Hacktivisme contributif
Ça ressemble à notre Téléthon national mais ça se passe sur l'Internet et pour sauver la Terre. Le collectif londonien The People Speak a imaginé cette «pyramide de fonds pour sauver la planète» sur le modèle participatif: chaque personne concernée donne 10 dollars, propose des actions pour lutter contre le réchauffement climatique et peut en contrepartie discuter et décider de la manière de dépenser l'argent recueilli. Malheureusement, à deux jours de la clôture de COP15 (le diminutif de la conférence de Copenhague), seuls 107 internautes ont souhaité participer au jeu. Pas de quoi sauver un ours polaire...
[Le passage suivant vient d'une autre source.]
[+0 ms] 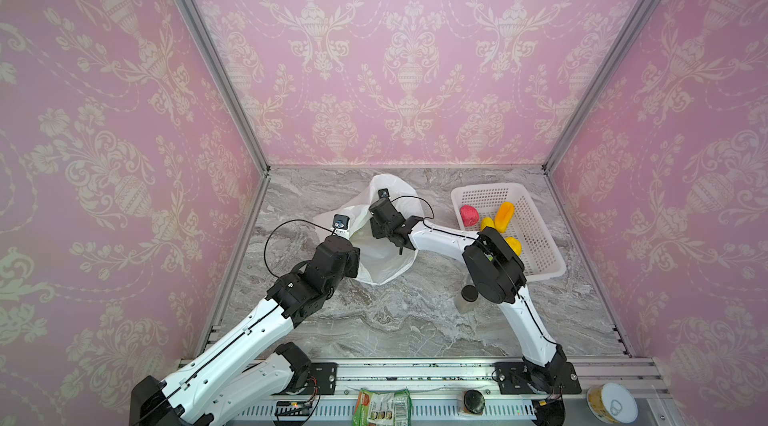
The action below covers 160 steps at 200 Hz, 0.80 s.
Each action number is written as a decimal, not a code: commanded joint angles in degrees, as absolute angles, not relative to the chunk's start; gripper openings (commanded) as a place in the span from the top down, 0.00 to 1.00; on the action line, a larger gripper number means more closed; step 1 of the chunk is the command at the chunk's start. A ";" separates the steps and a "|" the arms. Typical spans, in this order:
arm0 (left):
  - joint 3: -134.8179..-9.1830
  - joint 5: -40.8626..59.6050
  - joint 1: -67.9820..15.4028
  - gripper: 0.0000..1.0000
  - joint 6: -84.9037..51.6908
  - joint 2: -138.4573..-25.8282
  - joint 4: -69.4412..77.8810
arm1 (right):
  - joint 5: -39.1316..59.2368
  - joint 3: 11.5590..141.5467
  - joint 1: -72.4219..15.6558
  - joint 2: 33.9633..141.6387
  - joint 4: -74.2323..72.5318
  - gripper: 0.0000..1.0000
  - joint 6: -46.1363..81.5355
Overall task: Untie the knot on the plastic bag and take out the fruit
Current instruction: 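Lift the peach out of the bag toward the basket with the right gripper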
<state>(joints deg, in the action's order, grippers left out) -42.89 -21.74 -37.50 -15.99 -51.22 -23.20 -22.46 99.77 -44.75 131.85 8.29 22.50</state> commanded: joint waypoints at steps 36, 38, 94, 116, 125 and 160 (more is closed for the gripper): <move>-42.36 -22.09 -36.85 1.00 -15.56 -51.30 -22.50 | -15.99 86.77 -45.57 119.24 1.00 0.48 19.76; -42.36 -22.07 -36.90 1.00 -15.62 -51.37 -22.50 | -15.80 85.98 -45.60 118.51 0.56 0.48 19.71; -42.36 -22.85 -36.71 1.00 -15.58 -51.87 -22.45 | -5.12 63.57 -49.04 98.38 -12.30 0.60 14.62; -42.36 -22.94 -36.59 1.00 -15.80 -51.46 -22.59 | 1.18 56.87 -50.20 91.72 -16.29 0.63 11.90; -42.36 -22.94 -36.45 1.00 -15.82 -51.26 -22.58 | 2.77 54.47 -50.44 88.92 -17.45 0.64 11.12; -42.35 -22.59 -36.23 1.00 -16.08 -50.58 -22.74 | 2.67 46.18 -50.22 74.46 -19.46 0.64 9.63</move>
Logement en P2P à Copenhague
Les artistes du collectif danois Wooloo.org ont organisé la plus vaste centrale de réservation de chambre chez l'habitant au monde. Depuis juin, alors que la capitale danoise était déjà «fully booked» du fait de l'afflux de milliers d'officiels et d'ONG pendant COP15, «connecting climate guests with danish homes» a permis à 3000 activistes du climat de trouver un logement chez l'habitant. Qui a dit que l'art ne servait à rien?
L'art durable ?
Au-delà de la durée de la conférence, les artistes dans le monde entier s'intéressent de près aux changements climatiques. La preuve avec l'exposition en ce moment au Statens Musem for Kunst de Copenhague, Nature strikes back, qui répertorie les liens entre l'homme et la nature. Et ce n'est pas parce que le Danemark accueille COP15 que cette question agite les artistes : déjà le Barbican de Londres se posait la question avec l'exposition Radical Nature cet automne de l'art et l'architecture face aux changements environnementaux depuis 1969. Paris a elle aussi eu son expo « durable », en septembre à la Maison européenne de la photographie : (In)habitable ? L'art des environnements extrêmes mettait en scène ces artistes partis explorer les Pôles et qui rendent compte à leur façon du changement climatique. Enfin, en ce moment-même, à Metz, la formidable exposition Esthétique des pôles questionne elle aussi la place de la nature dans l'art. Et voilà une note positive pour finir: même en cas d'échec de COP15, on n'a pas fini d'entendre.